In our last newsletter we discussed changes to the BC Workers Compensation Act effective July 1, 2012, which will allow WorkSafeBC to accept disability claims for mental disorders arising from cumulative work-related stress, including bullying. For companies who do not yet have a respectful work place policy, it is time to consider implementing one. For companies with such a policy, it is time to consider whether it is as effective as it needs to be.
Components of a Respectful Workplace Policy
A respectful workplace policy can be as complex or as simple as your company’s operations and size need it to be. It should, however, contain statements about the following principles, and include certain key procedures to assist management and employees in effectively dealing with conflict or other problems that may arise in the workplace.
- Company’s commitment to providing a work environment that is free from discrimination and harassment, and which is safe and healthy for all employees.
- Expectations that all employees are accountable for ensuring they exhibit tolerance for diversity, that their communications are respectful, and that differences are dealt with in a constructive manner.
- Information regarding company and employee obligations to protect the privacy of co-workers and the fact that in certain cases employees’ off-work conduct (such as use of social media) can violate respectful workplace policies if the target of the activity is a co-worker or supervisor.
- Dispute resolution process that provides employees who have legitimate disputes or complaints with a safe (reprisal-free) complaint process, and which ensures complaints are investigated promptly, with the appropriate discretion and confidentiality.
- Procedures for employees who wish to request a workplace accommodation for a disability, or to be exempted from workplace rules or requirements because of other reasons protected by legislation (i.e. family status, religion, etc.)
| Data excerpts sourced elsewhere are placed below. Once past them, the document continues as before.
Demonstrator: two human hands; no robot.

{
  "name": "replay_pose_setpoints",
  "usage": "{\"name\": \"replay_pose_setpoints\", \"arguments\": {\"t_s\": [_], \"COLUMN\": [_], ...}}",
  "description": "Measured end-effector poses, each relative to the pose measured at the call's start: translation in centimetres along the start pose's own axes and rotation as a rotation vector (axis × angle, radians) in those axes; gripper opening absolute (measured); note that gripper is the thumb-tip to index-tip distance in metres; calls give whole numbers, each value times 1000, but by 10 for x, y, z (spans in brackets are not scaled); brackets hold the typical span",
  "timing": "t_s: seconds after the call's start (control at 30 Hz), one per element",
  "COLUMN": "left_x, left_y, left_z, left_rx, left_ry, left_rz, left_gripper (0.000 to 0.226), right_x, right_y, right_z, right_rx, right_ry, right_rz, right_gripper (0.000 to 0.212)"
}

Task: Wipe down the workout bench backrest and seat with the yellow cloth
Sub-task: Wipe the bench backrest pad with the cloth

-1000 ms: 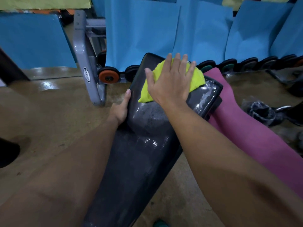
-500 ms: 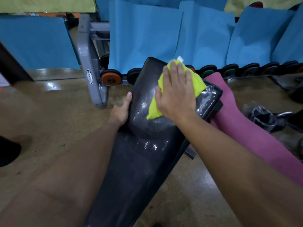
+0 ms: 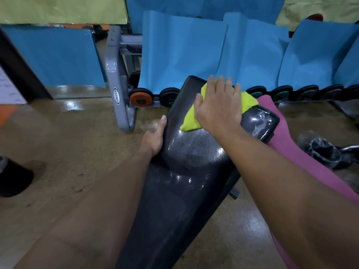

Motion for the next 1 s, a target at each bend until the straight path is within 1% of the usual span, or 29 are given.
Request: {"name": "replay_pose_setpoints", "arguments": {"t_s": [0.03,0.07,0.17,0.27,0.3,0.37,0.43,0.47,0.53,0.6,0.67,0.73,0.8,0.87,0.9,1.0], "left_x": [1,1,4,3,2,-2,-1,1,4,4,3,2,2,1,-2,-1], "left_y": [-1,-2,-2,-1,-2,-3,-4,-3,-2,-3,-3,-1,-1,-2,-4,-6], "left_z": [0,0,1,2,2,0,-1,-1,0,1,2,1,-1,-1,-1,-1], "left_rx": [4,10,7,-12,-9,0,15,22,30,28,21,26,41,41,41,48], "left_ry": [-1,-5,6,13,13,9,8,9,4,-10,-15,-26,-33,-17,-10,-12], "left_rz": [9,20,55,47,38,25,35,47,69,71,64,47,44,43,40,50], "left_gripper": [92,91,82,79,81,86,86,84,80,71,66,74,82,82,79,67], "right_x": [-5,-15,-50,-49,-43,-32,-28,-33,-53,-72,-72,-61,-55,-61,-70,-91], "right_y": [-9,-14,-9,10,11,1,-16,-20,-17,-1,14,12,-1,-8,-7,14], "right_z": [1,1,-2,2,2,2,2,1,-2,2,7,3,2,1,1,9], "right_rx": [-18,-17,32,68,71,54,13,6,31,52,66,105,91,67,59,36], "right_ry": [-4,1,31,55,45,26,11,12,31,65,77,47,25,29,57,137], "right_rz": [20,3,-150,-243,-237,-152,-41,-24,-88,-229,-306,-249,-145,-110,-149,-369], "right_gripper": [67,67,68,69,68,67,66,66,66,67,66,65,65,64,64,68]}}
Point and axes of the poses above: each hand's wrist, its own y-axis away from the middle knuckle, its own z-axis out of the palm, x = y × z, the point moved 10 cm from there along -y, towards the middle knuckle, and after that the axes turned 8 degrees about y, right-handed, at the moved point
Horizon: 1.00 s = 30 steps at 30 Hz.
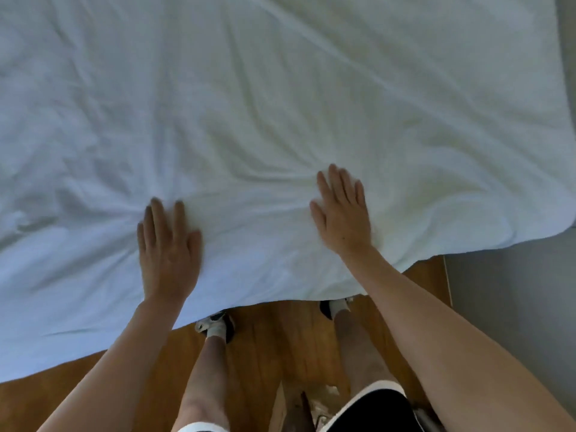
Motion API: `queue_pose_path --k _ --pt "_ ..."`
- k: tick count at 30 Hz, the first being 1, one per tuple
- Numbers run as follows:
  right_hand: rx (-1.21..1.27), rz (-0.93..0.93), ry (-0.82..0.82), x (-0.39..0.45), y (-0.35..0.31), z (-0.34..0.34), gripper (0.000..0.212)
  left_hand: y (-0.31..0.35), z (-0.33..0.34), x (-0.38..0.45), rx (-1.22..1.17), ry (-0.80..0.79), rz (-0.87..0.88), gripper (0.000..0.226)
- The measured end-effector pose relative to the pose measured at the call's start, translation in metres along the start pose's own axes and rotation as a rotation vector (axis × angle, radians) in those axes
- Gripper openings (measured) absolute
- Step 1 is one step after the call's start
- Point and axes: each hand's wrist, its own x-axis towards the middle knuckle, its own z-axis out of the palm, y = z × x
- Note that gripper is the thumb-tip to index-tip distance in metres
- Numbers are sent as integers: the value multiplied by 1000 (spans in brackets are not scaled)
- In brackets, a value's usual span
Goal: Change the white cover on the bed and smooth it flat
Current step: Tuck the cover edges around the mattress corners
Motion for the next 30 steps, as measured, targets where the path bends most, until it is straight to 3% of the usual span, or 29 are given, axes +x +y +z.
queue_pose_path --k 7,10,14,17,22,24,27,30 --pt "39 430 0 -44 262 -12 68 235 61 5 0 -153 219 58" --pt "31 394 24 -61 338 -12 65 319 82 9 47 -228 418 58" --pt "62 442 154 -72 373 -9 59 402 103 12 76 -243 602 65" --pt "123 412 406 -75 381 -8 49 433 109 7 77 -202 650 73" --pt "123 469 704 -62 406 -15 52 443 101 20 8 -20 732 36" --pt "106 391 777 -58 412 -19 42 444 99 21 -54 -4 768 34" --pt "68 55 839 -63 401 -21 22 445 95 19 -123 17 831 35" --pt "103 -241 678 -81 377 -15 19 446 81 9 -178 -7 894 23"
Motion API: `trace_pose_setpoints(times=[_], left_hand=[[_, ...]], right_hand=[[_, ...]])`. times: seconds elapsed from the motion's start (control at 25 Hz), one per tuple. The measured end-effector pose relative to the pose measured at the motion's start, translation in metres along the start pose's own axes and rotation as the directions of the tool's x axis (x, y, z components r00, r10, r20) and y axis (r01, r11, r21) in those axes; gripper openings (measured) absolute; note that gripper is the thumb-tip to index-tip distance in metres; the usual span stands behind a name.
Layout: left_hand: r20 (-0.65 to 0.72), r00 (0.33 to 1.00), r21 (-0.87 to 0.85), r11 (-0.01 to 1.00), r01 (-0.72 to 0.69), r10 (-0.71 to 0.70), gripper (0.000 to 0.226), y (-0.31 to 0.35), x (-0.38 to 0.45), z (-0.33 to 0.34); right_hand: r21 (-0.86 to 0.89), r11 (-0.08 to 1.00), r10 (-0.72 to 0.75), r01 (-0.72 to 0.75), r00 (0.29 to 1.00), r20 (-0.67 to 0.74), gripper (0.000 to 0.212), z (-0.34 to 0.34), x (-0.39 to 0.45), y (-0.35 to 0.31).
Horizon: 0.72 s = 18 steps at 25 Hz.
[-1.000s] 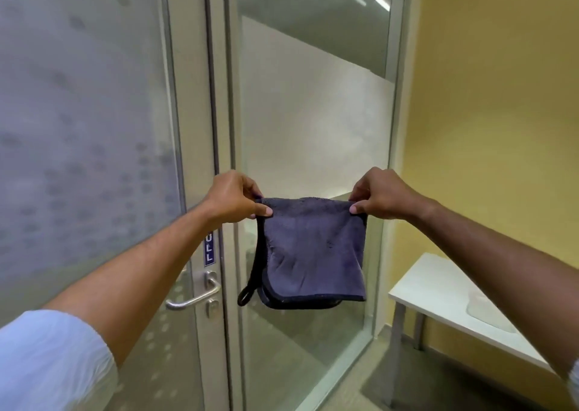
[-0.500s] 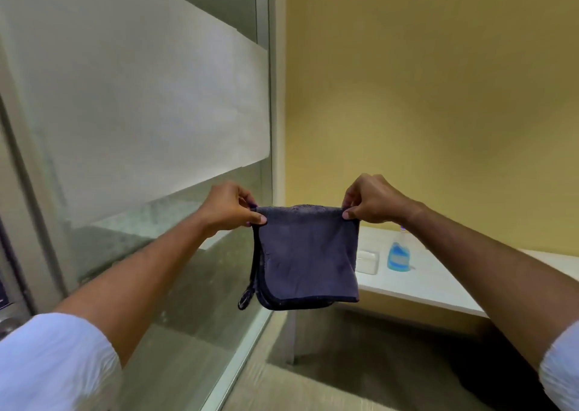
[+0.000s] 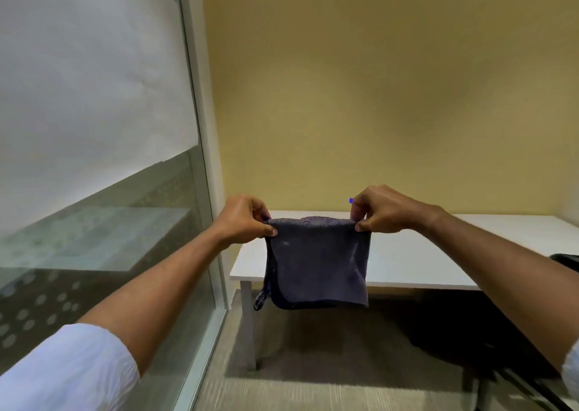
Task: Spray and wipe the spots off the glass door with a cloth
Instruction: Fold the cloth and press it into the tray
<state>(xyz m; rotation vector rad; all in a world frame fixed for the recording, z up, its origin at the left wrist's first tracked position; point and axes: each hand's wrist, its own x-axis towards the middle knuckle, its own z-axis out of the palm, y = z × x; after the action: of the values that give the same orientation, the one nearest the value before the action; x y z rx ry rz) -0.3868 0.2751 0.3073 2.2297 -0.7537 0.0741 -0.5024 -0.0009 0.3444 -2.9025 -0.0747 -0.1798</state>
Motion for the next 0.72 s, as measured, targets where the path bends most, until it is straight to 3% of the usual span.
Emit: trace_pose_setpoints(times=[0.08,0.28,0.4,0.72], left_hand=[[0.027,0.999,-0.011,0.999,-0.033,0.034,0.021,-0.004,0.022,0.011],[0.056,0.995,0.011,0.996,-0.085,0.084,0.018,-0.012,0.077,0.037],[0.053,0.993,0.022,0.995,-0.102,0.101,0.017,-0.018,0.110,0.054],[-0.057,0.985,0.029,0.986,-0.162,0.164,0.014,-0.009,0.214,0.094]], right_hand=[[0.011,1.000,0.012,-0.012,1.000,0.021,0.021,0.006,0.010,0.014],[0.016,0.999,0.044,-0.047,0.987,0.152,0.061,0.019,0.047,0.047],[-0.002,0.998,0.057,-0.058,0.971,0.232,0.068,0.025,0.076,0.073],[0.063,0.993,-0.106,0.102,0.992,0.063,0.055,0.020,0.162,0.139]])
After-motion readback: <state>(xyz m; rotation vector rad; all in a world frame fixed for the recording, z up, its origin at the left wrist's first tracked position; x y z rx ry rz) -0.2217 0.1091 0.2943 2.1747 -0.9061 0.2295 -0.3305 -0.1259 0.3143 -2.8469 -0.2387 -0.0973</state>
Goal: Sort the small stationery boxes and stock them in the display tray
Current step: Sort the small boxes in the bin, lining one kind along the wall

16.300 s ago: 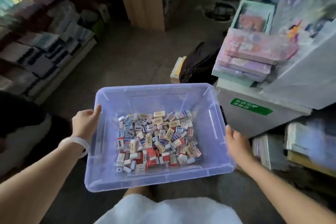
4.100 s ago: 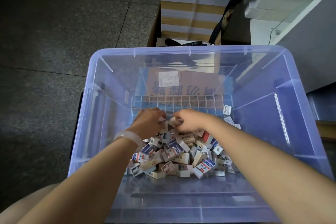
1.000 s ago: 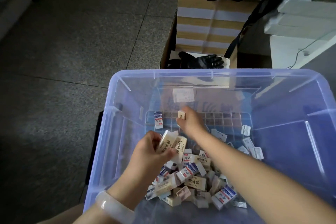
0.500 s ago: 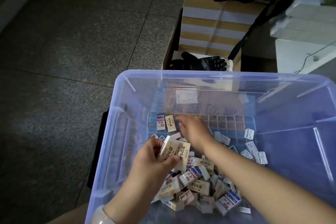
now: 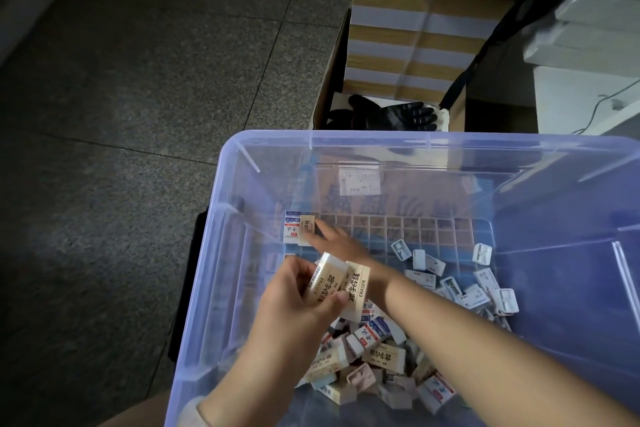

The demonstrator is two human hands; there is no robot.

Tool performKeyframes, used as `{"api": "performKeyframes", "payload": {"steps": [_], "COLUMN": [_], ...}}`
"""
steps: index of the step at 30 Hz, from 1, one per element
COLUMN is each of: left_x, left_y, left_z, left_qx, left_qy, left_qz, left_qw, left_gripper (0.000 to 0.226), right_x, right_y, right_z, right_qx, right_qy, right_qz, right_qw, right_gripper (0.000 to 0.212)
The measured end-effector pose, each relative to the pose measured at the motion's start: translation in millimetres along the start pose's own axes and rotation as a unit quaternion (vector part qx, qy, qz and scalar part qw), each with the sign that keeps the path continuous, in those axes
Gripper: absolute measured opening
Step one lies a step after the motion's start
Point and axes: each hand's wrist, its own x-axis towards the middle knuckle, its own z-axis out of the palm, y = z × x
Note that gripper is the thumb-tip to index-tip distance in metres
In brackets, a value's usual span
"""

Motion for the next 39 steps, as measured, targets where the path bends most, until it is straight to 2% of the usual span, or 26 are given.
{"api": "performKeyframes", "payload": {"steps": [4, 6, 8, 10, 12, 14, 16, 17, 18, 19, 20, 21, 23, 26, 29, 31, 33, 35, 37, 39], "left_x": [-0.9, -0.1, 0.0, -0.3, -0.1, 1.6, 4.0, 5.7, 7.5, 9.5, 11.5, 13.8, 18.1, 23.5, 40.1, 56.9, 74.4, 89.2, 101.4, 112.2], "left_y": [-1.5, -1.7, -1.2, -0.3, 0.4, 0.2, 0.2, 0.2, 0.6, 1.1, 2.5, 4.1, 9.8, 19.4, 14.7, 4.6, -3.6, -9.2, -12.7, -18.4], "left_z": [-0.2, -0.3, -0.4, 0.3, 0.7, 0.7, 0.3, 0.3, 0.8, 2.0, 4.3, 7.1, 14.6, 22.5, 19.4, 18.8, 23.5, 30.8, 37.1, 41.5], "left_qx": [0.003, 0.002, 0.004, 0.001, -0.007, -0.017, -0.036, -0.043, -0.047, -0.052, -0.062, -0.072, -0.088, -0.135, -0.14, -0.133, -0.049, 0.118, 0.324, 0.44], "left_qy": [0.003, 0.005, 0.004, 0.002, 0.009, 0.025, 0.043, 0.052, 0.06, 0.066, 0.069, 0.07, 0.06, 0.013, 0.021, 0.046, 0.101, 0.143, 0.132, 0.106], "left_qz": [0.013, 0.015, 0.016, 0.013, 0.006, -0.002, -0.012, -0.016, -0.017, -0.016, -0.013, -0.01, -0.011, -0.022, -0.036, -0.069, -0.089, -0.05, 0.037, 0.093], "left_qw": [1.0, 1.0, 1.0, 1.0, 1.0, 1.0, 0.998, 0.998, 0.997, 0.996, 0.996, 0.995, 0.994, 0.991, 0.989, 0.988, 0.99, 0.982, 0.936, 0.887], "left_gripper": [0.022, 0.022, 0.022, 0.021, 0.021, 0.02, 0.019, 0.019, 0.02, 0.021, 0.022, 0.023, 0.024, 0.017, 0.015, 0.024, 0.03, 0.03, 0.029, 0.028], "right_x": [-5.7, -6.8, -2.5, 0.8, -0.3, -8.8, -25.6, -38.5, -52.1, -66.8, -79.8, -92.0, -104.7, -109.4, -102.8, -90.1, -74.7, -55.1, -31.8, -12.2], "right_y": [-0.6, 3.7, 8.6, 8.5, 8.0, 7.6, 6.0, 3.6, 2.6, 1.7, 2.5, 2.5, 4.4, 11.2, 29.0, 42.6, 46.6, 45.7, 43.0, 41.2], "right_z": [-3.1, -0.7, 3.1, 1.4, -3.3, -13.1, -29.3, -39.0, -47.9, -56.8, -62.5, -66.1, -66.7, -68.5, -71.7, -68.0, -60.2, -48.9, -34.6, -22.4], "right_qx": [-0.077, -0.222, -0.308, -0.338, -0.325, -0.25, -0.063, 0.063, 0.203, 0.326, 0.404, 0.429, 0.405, 0.372, 0.362, 0.35, 0.328, 0.318, 0.302, 0.289], "right_qy": [0.056, 0.042, 0.04, 0.048, 0.026, 0.009, 0.041, 0.043, 0.022, -0.01, -0.044, -0.066, -0.052, 0.051, 0.154, 0.214, 0.249, 0.249, 0.231, 0.24], "right_qz": [-0.052, -0.084, -0.107, -0.111, -0.113, -0.094, -0.058, -0.042, -0.031, -0.026, -0.029, -0.042, -0.056, -0.025, 0.031, 0.086, 0.125, 0.144, 0.154, 0.18], "right_qw": [0.994, 0.97, 0.944, 0.933, 0.939, 0.964, 0.995, 0.996, 0.978, 0.945, 0.913, 0.9, 0.911, 0.927, 0.919, 0.908, 0.903, 0.904, 0.912, 0.909], "right_gripper": [0.046, 0.049, 0.058, 0.062, 0.063, 0.059, 0.049, 0.041, 0.036, 0.037, 0.039, 0.035, 0.026, 0.031, 0.026, 0.019, 0.018, 0.024, 0.026, 0.023]}}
Next Steps – Going Beyond the Policy
Policies alone do not guarantee that a workplace will in fact be respectful. In a survey conducted by ProActive ReSolutions of 8,000 employees and managers in the government sector in Australia and Canada, 69% of respondents said that they were aware of their organization’s respectful workplace policies, yet the same percentage said that they were aware of one or more incidents of violations of respectful workplace policies. Of those surveyed, 58% of respondents said that their organizations had not prepared them to respond appropriately when they encountered disrespectful behaviours.
Consequently, having a good policy is only the first step in ensuring a respectful workplace. As a second step, employees need to understand the policies and procedures for handling complaints and disputes. If asked, most employees will say that they understand certain behaviours, such as sexual harassment and discrimination, are unacceptable. What is not as readily understood, however, is that there are other forms of behaviour that are destructive to employee wellness and productivity: gossip, rudeness, ridiculing, spreading rumours, yelling, and ignoring or withholding necessary information are all incompatible with a respectful workplace. These behaviours cause employees to feel isolated and disrespected, which in turn affects productivity, work quality and wellness. Thus, it is important to go beyond the policy wording by engaging employees in dialogue about these other unacceptable behaviours and ensuring that managers are leading by example.
Just as employees get training on how to do the technical aspects of their job, they should also be trained on effective communication, and on how to solve day-to-day disagreements informally and with respect. Training should also deal with recognizing inappropriate or disruptive behaviours, and how to deal with such problems using the employer’s formal process if they cannot be solved informally. Orientation for new hires, team meetings and annual performance reviews are additional opportunities to teach and reinforce these policies and values.
After July 1, 2012, employees will have a new means of compensation under the Workers Compensation Act. However, it should be remembered that by the time an employee makes a claim for disability and lost time at work due to mental disorder and repetitive workplace stress, it is likely that the problem has existed for a long time and that the company’s procedures for resolving conflict were not working or known. Workplace psychologists tell us that in addition to the harmful effects on the employees directly victimized by these behaviours, other employees who simply witness such behaviours are also negatively impacted. Thus, the cost of a disrespectful work environment goes far beyond claims that may arise.
If employers want to avoid issues and costs related to bullying and harassment, respectful behaviour has to become ingrained in the organization’s culture, top to bottom. That means that once policies are in place, respectful behaviour has to become part of your organization’s values, training and performance review criteria. Only then can you be assured that you can avoid all of the costs and claims arising from these issues.